Your answer must be an exact copy of all the entries.

[Collection entries]

Start of Block

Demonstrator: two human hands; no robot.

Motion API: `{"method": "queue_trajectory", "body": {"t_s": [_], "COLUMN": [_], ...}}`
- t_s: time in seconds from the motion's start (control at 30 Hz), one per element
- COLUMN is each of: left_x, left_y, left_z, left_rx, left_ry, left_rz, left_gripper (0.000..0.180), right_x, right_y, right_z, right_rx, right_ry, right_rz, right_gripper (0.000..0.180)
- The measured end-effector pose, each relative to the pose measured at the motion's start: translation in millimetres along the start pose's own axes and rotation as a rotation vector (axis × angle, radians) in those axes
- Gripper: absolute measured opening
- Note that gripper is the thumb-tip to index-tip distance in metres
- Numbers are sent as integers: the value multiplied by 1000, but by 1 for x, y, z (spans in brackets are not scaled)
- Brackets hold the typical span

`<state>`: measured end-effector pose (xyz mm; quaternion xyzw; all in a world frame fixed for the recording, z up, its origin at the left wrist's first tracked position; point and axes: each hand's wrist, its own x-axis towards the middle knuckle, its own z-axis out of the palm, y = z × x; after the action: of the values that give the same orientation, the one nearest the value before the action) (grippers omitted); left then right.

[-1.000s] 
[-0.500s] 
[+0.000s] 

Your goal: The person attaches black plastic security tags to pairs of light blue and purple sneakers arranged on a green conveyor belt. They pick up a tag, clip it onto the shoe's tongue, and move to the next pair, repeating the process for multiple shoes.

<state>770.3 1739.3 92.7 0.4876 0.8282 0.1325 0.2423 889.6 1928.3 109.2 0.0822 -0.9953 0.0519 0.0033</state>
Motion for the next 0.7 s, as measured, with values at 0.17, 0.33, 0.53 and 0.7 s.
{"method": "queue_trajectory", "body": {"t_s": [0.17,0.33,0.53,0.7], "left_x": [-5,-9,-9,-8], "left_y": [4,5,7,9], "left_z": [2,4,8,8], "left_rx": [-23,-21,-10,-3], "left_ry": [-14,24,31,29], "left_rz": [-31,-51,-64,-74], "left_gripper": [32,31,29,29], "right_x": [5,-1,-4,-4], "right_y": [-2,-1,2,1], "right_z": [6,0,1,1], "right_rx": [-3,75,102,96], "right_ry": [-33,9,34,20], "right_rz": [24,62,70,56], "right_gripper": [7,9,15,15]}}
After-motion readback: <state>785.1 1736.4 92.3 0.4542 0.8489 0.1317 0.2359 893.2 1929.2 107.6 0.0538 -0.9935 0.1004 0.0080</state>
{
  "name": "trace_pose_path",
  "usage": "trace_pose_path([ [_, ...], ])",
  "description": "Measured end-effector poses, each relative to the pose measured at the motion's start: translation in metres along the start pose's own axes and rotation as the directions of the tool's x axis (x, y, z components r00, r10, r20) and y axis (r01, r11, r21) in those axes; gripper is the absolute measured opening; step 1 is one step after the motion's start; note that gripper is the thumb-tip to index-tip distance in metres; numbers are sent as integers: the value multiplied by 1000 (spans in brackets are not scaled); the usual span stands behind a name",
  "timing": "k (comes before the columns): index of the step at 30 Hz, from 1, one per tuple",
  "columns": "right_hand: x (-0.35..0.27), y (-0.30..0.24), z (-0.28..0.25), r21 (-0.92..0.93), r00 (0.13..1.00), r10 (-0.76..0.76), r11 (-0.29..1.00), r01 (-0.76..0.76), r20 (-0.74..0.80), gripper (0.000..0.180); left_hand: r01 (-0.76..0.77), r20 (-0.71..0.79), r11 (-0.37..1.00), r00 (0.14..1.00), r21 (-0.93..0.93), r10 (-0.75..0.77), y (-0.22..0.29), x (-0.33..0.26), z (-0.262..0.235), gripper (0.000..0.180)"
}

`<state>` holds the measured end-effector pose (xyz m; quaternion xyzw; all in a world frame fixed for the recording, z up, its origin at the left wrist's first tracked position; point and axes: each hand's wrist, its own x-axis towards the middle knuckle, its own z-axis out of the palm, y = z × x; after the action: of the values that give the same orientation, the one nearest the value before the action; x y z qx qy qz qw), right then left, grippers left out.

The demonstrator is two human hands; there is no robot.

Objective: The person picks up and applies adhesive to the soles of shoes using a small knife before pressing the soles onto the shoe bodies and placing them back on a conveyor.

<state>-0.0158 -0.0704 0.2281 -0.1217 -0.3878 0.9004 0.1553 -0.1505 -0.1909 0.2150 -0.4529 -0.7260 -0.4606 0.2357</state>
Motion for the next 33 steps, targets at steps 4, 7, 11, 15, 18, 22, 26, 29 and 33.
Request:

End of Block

## [RESPONSE FOR THIS EXERCISE]
Demonstrator: two human hands; no robot.

Motion API: `{"method": "queue_trajectory", "body": {"t_s": [_], "COLUMN": [_], ...}}`
- t_s: time in seconds from the motion's start (control at 30 Hz), one per element
- COLUMN is each of: left_x, left_y, left_z, left_rx, left_ry, left_rz, left_gripper (0.000..0.180), right_x, right_y, right_z, right_rx, right_ry, right_rz, right_gripper (0.000..0.180)
- The measured end-effector pose, each relative to the pose measured at the motion's start: translation in millimetres along the start pose's own axes and rotation as a rotation vector (axis × angle, radians) in those axes
- Gripper: absolute measured opening
- Note that gripper is the thumb-tip to index-tip distance in metres
- Numbers are sent as integers: the value multiplied by 1000, but by 1 for x, y, z (spans in brackets are not scaled)
- Brackets hold the typical span

`<state>`: measured end-effector pose (xyz mm; quaternion xyzw; all in a world frame fixed for the recording, z up, its origin at the left wrist's first tracked position; point and axes: each hand's wrist, its own x-axis towards the middle knuckle, its own z-axis out of the palm, y = z × x; after the action: of the values that give the same orientation, the one nearest the value before the action) (grippers omitted); left then right.

[-1.000s] 
[-0.500s] 
[+0.000s] 

Your goal: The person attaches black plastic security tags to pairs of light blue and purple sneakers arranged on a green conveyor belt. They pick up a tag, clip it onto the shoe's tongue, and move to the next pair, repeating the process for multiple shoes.

<state>770.3 1739.3 92.7 0.4876 0.8282 0.1325 0.2423 889.6 1928.3 109.2 0.0822 -0.9953 0.0519 0.0033</state>
Motion for the next 0.7 s, as measured, with values at 0.17, 0.33, 0.53 and 0.7 s.
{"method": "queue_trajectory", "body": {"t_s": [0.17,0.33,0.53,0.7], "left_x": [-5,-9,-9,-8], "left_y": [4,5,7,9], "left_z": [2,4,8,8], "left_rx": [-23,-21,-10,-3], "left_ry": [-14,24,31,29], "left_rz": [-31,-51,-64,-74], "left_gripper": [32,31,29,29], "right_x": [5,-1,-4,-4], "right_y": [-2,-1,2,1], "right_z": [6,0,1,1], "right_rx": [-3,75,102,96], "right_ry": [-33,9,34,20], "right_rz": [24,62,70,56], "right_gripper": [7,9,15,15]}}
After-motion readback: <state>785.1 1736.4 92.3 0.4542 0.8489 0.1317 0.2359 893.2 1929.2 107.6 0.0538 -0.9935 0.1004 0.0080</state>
{
  "name": "trace_pose_path",
  "usage": "trace_pose_path([ [_, ...], ])",
  "description": "Measured end-effector poses, each relative to the pose measured at the motion's start: translation in metres along the start pose's own axes and rotation as the directions of the tool's x axis (x, y, z components r00, r10, r20) and y axis (r01, r11, r21) in those axes; gripper is the absolute measured opening; step 1 is one step after the motion's start; note that gripper is the thumb-tip to index-tip distance in metres; numbers are sent as integers: the value multiplied by 1000 (spans in brackets are not scaled); the usual span stands behind a name",
  "timing": "k (comes before the columns): index of the step at 30 Hz, from 1, one per tuple",
  "columns": "right_hand: x (-0.35..0.27), y (-0.30..0.24), z (-0.28..0.25), r21 (-0.92..0.93), r00 (0.13..1.00), r10 (-0.76..0.76), r11 (-0.29..1.00), r01 (-0.76..0.76), r20 (-0.74..0.80), gripper (0.000..0.180); left_hand: r01 (-0.76..0.77), r20 (-0.71..0.79), r11 (-0.37..1.00), r00 (0.14..1.00), r21 (-0.93..0.93), r10 (-0.75..0.77), y (-0.22..0.29), x (-0.33..0.26), z (-0.262..0.235), gripper (0.000..0.180)"
}

`<state>` holds the measured end-effector pose (xyz m; quaternion xyzw; all in a world frame fixed for the recording, z up, its origin at the left wrist's first tracked position; point and axes: each hand's wrist, its own x-axis towards the middle knuckle, its own z-axis out of the palm, y = z × x; after the action: of the values that give the same orientation, the one nearest the value before the action; x y z qx qy qz qw), right then left, grippers left out.

The demonstrator is two human hands; there is no robot.

Objective: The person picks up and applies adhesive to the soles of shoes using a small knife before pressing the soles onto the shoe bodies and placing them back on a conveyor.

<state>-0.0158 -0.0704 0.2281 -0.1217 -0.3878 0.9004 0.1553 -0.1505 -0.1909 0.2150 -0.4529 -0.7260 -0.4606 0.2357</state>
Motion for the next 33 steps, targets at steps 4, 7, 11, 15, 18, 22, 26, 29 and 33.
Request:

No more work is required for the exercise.